## Task details
Each line below from the one containing "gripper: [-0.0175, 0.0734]" through the one containing "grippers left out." is to be given again exactly, and no line outside that span.

## Given material
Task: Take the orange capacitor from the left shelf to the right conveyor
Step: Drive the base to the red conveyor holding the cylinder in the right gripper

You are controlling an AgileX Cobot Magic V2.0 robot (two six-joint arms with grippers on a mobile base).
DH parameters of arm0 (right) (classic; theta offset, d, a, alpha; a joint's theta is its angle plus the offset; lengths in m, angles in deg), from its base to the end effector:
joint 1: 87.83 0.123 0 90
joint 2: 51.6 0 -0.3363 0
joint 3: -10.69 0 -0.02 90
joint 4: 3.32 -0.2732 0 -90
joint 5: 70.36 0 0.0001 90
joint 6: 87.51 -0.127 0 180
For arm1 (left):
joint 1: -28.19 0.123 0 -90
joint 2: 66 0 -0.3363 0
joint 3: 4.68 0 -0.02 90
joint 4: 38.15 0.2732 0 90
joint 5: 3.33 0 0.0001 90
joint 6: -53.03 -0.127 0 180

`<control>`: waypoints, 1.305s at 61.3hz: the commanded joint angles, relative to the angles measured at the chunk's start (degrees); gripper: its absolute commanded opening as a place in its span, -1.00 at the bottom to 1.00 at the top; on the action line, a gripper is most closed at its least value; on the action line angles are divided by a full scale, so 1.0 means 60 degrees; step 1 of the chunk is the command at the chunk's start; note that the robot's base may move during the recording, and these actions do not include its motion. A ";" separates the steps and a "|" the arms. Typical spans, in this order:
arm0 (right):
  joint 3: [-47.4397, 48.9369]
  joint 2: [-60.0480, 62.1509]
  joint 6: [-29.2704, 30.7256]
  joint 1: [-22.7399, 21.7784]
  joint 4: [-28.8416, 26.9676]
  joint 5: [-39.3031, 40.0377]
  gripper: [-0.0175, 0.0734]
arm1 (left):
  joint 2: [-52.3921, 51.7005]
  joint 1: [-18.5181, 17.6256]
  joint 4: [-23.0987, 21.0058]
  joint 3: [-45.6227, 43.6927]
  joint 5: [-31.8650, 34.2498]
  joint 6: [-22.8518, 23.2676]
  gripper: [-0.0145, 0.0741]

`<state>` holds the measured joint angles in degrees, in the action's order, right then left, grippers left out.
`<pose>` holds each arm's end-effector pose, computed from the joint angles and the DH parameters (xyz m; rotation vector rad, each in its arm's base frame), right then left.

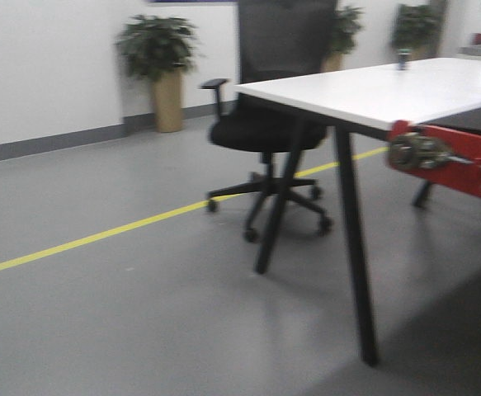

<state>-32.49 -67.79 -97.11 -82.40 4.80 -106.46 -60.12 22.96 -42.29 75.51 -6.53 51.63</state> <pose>0.0288 -0.0079 0.3616 0.0283 1.6611 0.0427 0.0633 -0.0063 0.1977 0.0371 1.5586 -0.1128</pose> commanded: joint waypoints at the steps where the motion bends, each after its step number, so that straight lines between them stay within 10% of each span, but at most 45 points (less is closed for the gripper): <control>1: 0.0267 -0.0140 0.0028 0.0014 0.0148 0.0858 -0.53 | -0.0122 -0.0055 -0.0017 -0.0037 0.0816 0.0000 -0.96; 80: 0.0267 -0.0140 0.0028 0.0014 0.0148 0.0858 -0.53 | -0.0122 -0.0055 -0.0017 -0.0037 0.0816 0.0000 -0.96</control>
<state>-32.49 -67.79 -97.11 -82.40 4.80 -106.46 -60.12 22.96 -42.29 75.51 -6.53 51.63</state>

## Output for this task
  gripper: [-0.0175, 0.0734]
arm1 (left):
  joint 2: [-52.3921, 51.7005]
  joint 1: [-18.5181, 17.6256]
  joint 4: [-23.0987, 21.0058]
  joint 3: [-45.6227, 43.6927]
  joint 5: [-31.8650, 34.2498]
  joint 6: [-22.8518, 23.2676]
  gripper: [-0.0145, 0.0741]

`<state>` holds the measured joint angles in degrees, in the action's order, right then left, grippers left out.

That wraps up the exercise.